Task description
State how many lines in the entries below hold the string "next", and give nothing besides that number.

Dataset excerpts
========================

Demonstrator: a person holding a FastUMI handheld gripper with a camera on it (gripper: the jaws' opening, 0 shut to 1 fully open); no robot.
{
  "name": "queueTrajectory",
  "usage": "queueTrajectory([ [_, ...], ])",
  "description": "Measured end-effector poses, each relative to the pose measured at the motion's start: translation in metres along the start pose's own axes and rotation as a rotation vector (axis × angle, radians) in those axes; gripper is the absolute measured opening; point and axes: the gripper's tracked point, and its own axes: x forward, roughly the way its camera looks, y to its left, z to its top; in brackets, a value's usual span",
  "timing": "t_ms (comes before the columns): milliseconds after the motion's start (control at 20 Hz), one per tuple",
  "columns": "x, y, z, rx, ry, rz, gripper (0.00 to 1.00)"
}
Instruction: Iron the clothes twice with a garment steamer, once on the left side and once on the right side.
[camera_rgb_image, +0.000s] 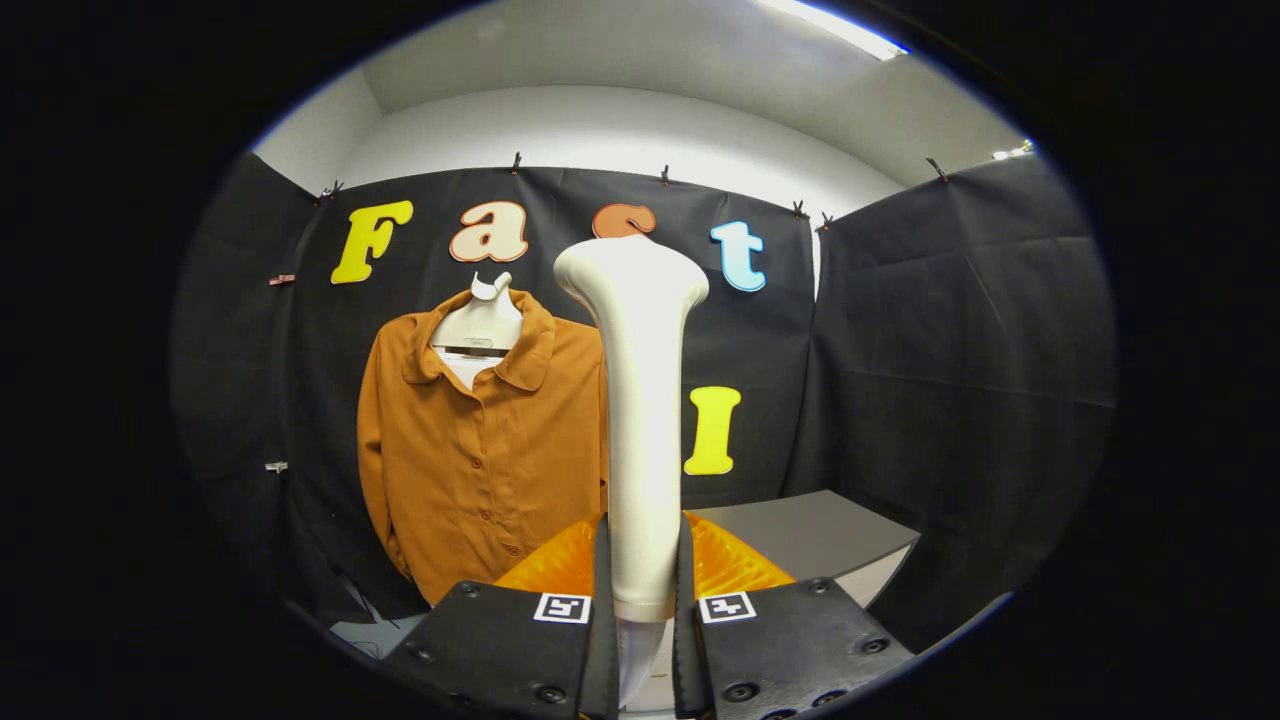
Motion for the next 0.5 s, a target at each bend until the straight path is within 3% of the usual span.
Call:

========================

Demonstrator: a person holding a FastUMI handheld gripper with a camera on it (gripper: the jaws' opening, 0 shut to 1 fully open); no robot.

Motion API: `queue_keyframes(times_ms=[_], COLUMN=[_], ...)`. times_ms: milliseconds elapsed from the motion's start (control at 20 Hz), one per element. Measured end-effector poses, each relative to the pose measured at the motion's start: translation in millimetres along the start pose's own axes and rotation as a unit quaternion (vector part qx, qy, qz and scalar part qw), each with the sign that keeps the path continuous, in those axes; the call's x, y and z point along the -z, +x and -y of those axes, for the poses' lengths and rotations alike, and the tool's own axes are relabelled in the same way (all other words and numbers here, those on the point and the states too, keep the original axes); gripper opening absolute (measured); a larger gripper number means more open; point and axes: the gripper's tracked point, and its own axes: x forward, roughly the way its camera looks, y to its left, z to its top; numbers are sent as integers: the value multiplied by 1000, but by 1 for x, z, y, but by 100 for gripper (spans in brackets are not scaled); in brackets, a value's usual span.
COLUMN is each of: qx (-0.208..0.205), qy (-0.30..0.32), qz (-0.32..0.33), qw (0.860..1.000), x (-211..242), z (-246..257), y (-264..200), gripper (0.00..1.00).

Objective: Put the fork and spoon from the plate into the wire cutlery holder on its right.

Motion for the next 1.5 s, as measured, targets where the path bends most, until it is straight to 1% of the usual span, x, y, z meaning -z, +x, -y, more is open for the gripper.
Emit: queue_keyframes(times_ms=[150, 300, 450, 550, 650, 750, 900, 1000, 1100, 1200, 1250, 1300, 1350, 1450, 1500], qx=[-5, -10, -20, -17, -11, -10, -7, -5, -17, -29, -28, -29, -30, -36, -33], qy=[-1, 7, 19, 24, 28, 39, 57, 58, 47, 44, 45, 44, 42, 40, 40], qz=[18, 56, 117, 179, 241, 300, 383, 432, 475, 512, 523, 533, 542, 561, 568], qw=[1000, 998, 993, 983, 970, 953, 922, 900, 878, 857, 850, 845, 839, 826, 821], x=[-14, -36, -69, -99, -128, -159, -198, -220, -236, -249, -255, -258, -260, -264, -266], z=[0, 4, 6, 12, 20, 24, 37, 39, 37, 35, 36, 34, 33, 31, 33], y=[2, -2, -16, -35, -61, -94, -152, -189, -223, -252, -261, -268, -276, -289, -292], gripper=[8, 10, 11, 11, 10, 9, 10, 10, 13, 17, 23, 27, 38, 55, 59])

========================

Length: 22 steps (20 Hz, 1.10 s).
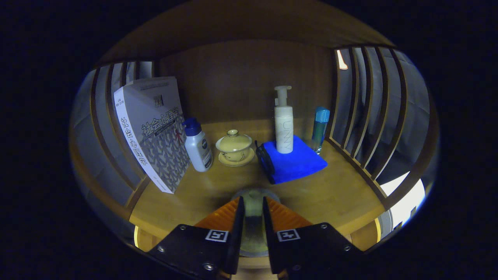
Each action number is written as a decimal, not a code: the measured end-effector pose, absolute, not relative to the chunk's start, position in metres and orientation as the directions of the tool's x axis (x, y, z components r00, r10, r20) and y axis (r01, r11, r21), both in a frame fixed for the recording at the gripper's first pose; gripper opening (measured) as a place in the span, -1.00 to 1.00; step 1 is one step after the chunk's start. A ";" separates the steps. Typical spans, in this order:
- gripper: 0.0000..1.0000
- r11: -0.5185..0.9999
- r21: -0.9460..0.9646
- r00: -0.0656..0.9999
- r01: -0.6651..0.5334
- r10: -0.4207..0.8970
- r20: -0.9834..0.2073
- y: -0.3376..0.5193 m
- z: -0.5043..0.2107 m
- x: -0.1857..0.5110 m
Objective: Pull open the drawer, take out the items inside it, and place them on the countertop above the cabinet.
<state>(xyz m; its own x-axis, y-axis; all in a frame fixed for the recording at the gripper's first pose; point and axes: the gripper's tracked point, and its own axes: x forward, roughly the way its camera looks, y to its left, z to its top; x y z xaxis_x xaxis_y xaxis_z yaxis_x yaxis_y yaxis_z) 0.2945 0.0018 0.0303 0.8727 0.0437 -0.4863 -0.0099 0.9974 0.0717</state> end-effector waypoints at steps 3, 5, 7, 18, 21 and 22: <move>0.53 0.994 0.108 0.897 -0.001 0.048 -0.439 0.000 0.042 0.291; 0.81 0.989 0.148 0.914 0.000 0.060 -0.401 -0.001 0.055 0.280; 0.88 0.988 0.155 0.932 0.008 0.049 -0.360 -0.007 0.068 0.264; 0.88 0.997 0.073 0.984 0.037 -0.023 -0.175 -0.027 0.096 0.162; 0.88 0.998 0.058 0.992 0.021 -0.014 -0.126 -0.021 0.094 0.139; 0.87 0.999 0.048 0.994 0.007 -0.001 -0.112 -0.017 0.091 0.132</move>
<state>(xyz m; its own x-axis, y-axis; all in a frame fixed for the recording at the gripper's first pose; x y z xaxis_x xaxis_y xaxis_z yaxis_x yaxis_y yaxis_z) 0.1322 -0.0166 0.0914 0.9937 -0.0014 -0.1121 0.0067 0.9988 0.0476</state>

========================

Answer to this task
2